From The Last Resort:
“…as you grow older and the future shrinks, you have only two choices: you can live in the fading past, or, like children do, in the bright full present.”
After graduating from Radcliffe in 1947, she married Jonathan Peale Bishop, a Harvard grad student. They settled first in Amherst, then near Cornell University in Ithaca, New York, for his teaching assignment. Eventually Lurie joined the Cornell faculty and remained there for over three decades. In 1961, she’d published a few poems and short stories but, feeling exhausted by her literary and parenting efforts, she decided to give up writing. The resulting boredom drove her to write a novel simply for fun. Her third novel, Love and Friendship, was published in 1962.
Lurie’s most celebrated works, such as The War Between the Tates, a comedy of manners depicting a disintegrating marriage during the Vietnam War, take place in the world of academia. Her first marriage ended in 1985. Ten years later she married Edward Hower and now divides her time between Ithaca, New York, London, and Key West, Florida. She has three sons.
Foreign Affairs. Virginia Miner, a fifty-something unmarried professor living in London to work on her new book about children’s folk rhymes, is drawn into an affair with an Oklahoman tourist. A poignant, witty winner of the Pulitzer Prize for Fiction.

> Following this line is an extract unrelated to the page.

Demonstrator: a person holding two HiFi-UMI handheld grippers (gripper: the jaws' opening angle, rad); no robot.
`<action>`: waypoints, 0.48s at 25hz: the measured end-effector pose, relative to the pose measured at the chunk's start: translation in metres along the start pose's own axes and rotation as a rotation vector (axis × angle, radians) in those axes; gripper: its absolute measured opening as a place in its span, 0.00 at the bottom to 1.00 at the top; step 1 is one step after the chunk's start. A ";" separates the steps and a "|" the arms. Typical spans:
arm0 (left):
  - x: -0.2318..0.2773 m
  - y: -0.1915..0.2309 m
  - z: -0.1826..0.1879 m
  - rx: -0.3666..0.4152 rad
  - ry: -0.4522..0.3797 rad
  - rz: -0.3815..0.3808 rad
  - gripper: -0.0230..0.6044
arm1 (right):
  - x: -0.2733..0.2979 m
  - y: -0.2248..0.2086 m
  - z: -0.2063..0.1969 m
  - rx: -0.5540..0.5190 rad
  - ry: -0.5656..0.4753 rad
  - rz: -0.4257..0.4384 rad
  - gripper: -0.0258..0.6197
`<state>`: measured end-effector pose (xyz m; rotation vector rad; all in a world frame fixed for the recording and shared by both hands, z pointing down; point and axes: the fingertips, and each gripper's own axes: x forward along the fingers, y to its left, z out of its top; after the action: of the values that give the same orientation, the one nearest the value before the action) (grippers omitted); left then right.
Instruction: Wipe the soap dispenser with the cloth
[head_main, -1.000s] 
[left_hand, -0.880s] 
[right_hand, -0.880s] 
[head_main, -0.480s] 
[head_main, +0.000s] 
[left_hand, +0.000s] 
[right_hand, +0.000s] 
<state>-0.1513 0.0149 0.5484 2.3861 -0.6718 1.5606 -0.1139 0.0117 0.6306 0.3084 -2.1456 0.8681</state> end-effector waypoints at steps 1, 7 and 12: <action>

The Last Resort is set in Key West, known for its Tequila Sunrises.
2 oz. tequila
Orange juice
2 dashes grenadine syrup
Slice of blood orange
Ice
Pour tequila in a highball glass with ice, and top with orange juice. Stir. Add grenadine by tilting glass and pouring grenadine down the side by flipping the bottle vertically very quickly. The grenadine should go straight to the bottom and then rise up slowly through the drink. Garnish with a slice of blood orange. Serves 1.